● **What you need to do**
Your answer must be a single number: how many lines in the records below contain the word "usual".
============================================================
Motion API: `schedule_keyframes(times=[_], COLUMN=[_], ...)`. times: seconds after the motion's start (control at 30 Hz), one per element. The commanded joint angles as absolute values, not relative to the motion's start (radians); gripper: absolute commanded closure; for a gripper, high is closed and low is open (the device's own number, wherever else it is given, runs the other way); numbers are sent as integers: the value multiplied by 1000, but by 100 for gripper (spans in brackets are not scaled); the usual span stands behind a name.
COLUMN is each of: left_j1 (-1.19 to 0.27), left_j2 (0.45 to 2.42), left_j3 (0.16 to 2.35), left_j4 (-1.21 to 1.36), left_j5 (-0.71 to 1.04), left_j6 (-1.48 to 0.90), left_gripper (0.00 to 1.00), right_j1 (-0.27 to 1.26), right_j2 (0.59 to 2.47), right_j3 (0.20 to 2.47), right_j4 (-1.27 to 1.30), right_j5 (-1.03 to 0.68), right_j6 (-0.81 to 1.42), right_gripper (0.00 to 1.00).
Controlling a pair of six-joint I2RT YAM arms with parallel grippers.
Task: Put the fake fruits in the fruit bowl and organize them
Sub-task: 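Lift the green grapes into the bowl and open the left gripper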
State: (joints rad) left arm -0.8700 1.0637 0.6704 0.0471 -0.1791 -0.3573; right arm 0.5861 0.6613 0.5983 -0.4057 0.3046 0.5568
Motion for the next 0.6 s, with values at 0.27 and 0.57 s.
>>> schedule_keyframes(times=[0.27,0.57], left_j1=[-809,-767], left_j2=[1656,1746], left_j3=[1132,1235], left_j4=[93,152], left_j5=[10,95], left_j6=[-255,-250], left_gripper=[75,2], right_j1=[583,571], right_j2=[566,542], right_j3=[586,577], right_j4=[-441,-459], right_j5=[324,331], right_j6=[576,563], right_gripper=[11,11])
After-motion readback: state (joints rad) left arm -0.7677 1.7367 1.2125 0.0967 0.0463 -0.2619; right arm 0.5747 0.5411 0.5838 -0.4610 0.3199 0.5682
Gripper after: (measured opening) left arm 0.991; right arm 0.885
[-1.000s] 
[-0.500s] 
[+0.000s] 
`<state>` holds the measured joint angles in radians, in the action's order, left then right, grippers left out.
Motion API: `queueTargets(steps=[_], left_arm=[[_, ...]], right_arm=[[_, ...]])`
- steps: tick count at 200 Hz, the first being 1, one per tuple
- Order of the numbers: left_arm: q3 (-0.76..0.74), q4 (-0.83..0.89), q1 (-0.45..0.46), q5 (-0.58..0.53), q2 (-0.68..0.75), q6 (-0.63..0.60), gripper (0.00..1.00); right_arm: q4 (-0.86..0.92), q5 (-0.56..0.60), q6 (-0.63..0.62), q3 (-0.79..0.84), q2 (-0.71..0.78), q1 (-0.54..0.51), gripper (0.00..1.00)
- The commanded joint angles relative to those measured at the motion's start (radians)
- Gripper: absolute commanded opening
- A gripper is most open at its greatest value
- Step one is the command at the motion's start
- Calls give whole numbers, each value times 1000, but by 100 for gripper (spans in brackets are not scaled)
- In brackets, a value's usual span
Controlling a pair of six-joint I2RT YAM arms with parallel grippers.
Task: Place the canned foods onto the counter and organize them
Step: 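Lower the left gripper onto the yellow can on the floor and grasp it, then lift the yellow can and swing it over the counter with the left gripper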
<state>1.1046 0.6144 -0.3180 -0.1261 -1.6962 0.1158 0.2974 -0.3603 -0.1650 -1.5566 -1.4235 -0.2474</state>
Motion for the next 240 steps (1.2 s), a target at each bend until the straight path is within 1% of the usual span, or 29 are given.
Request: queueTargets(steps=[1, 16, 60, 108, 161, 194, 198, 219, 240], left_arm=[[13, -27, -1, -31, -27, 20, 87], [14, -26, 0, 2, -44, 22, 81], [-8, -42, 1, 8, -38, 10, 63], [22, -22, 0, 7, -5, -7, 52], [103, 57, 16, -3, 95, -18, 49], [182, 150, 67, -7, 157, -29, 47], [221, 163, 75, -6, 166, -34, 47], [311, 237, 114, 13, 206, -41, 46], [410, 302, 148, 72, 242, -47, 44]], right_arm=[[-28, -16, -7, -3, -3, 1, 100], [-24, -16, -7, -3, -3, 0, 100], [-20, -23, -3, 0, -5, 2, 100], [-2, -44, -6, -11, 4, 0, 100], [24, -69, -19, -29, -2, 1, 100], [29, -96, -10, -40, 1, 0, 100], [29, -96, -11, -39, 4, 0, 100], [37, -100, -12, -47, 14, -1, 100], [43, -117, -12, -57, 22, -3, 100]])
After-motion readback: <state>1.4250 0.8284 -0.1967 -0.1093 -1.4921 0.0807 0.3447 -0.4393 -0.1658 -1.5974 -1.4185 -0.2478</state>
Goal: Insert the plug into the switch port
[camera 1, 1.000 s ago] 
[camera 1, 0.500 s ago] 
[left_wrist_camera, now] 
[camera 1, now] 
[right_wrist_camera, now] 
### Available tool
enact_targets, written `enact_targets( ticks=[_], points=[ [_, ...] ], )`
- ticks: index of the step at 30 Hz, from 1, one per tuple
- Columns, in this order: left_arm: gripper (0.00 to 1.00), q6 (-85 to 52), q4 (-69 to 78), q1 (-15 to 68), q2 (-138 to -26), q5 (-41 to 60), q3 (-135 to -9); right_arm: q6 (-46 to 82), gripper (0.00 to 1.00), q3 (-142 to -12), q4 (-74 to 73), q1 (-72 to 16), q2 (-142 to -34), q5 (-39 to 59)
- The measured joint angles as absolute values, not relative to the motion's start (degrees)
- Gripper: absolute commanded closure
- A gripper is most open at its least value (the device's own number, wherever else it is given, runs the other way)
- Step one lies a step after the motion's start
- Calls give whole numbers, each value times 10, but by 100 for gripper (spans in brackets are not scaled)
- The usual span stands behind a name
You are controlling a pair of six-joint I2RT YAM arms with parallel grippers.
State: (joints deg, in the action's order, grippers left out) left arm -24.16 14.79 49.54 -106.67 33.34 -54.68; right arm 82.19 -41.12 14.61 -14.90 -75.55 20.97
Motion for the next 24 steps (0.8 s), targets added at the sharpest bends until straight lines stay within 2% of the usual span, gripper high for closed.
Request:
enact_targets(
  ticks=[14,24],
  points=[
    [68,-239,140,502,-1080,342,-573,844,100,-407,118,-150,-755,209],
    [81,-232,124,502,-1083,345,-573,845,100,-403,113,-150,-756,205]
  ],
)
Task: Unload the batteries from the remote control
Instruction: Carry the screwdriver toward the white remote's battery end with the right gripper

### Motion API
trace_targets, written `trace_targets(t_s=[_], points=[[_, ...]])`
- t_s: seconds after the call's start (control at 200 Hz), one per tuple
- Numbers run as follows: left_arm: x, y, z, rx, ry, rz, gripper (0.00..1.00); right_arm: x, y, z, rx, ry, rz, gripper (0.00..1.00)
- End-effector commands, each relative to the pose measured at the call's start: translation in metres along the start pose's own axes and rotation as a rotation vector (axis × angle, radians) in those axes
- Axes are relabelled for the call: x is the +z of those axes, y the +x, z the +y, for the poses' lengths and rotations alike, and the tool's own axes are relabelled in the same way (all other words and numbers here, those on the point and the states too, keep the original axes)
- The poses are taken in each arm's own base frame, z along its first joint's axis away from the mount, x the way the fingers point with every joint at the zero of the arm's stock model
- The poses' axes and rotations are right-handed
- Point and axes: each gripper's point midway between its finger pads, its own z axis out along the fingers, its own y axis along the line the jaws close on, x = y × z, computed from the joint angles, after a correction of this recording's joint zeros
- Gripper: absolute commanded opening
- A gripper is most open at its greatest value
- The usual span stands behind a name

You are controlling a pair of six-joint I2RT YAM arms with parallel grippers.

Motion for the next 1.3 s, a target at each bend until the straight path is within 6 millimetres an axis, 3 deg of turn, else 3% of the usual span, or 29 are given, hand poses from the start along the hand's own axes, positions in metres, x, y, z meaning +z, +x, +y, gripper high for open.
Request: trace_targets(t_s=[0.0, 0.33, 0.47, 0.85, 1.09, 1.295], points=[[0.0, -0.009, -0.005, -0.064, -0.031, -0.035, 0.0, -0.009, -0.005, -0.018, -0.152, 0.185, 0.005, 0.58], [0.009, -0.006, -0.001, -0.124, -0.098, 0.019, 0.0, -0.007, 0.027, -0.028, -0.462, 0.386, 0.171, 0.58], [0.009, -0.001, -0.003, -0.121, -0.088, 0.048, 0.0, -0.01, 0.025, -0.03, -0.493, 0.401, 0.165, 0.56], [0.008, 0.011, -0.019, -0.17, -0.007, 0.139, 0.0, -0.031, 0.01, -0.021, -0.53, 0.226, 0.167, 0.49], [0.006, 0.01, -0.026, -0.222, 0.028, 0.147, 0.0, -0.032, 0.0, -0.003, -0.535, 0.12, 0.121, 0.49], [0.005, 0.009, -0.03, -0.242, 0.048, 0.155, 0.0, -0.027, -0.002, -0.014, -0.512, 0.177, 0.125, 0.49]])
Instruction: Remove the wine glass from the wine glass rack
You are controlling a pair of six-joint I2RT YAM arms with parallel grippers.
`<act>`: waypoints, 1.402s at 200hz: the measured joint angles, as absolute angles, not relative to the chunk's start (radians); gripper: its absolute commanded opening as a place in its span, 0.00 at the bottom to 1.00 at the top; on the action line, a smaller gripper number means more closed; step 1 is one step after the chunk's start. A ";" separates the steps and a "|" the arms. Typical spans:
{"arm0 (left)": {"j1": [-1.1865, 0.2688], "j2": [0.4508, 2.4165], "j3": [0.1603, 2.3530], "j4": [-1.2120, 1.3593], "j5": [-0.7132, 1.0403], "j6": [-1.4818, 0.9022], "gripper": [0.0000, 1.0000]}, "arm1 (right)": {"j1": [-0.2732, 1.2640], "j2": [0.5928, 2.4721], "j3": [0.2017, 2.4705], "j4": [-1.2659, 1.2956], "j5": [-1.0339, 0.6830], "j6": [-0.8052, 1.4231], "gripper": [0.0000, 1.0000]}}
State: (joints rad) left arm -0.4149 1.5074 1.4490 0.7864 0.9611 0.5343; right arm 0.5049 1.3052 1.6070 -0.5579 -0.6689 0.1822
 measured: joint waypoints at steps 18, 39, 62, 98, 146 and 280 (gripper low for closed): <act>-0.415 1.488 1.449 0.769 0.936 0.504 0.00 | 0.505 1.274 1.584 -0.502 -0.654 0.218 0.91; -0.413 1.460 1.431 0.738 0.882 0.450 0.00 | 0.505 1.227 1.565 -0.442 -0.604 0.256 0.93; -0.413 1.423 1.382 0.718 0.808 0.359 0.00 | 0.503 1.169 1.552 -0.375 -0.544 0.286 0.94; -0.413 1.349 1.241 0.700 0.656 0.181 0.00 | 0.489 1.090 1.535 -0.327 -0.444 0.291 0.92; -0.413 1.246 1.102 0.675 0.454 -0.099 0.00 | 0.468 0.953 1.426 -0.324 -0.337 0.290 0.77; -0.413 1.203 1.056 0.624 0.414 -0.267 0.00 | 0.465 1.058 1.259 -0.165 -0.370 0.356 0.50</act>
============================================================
● **Solution to this exercise**
7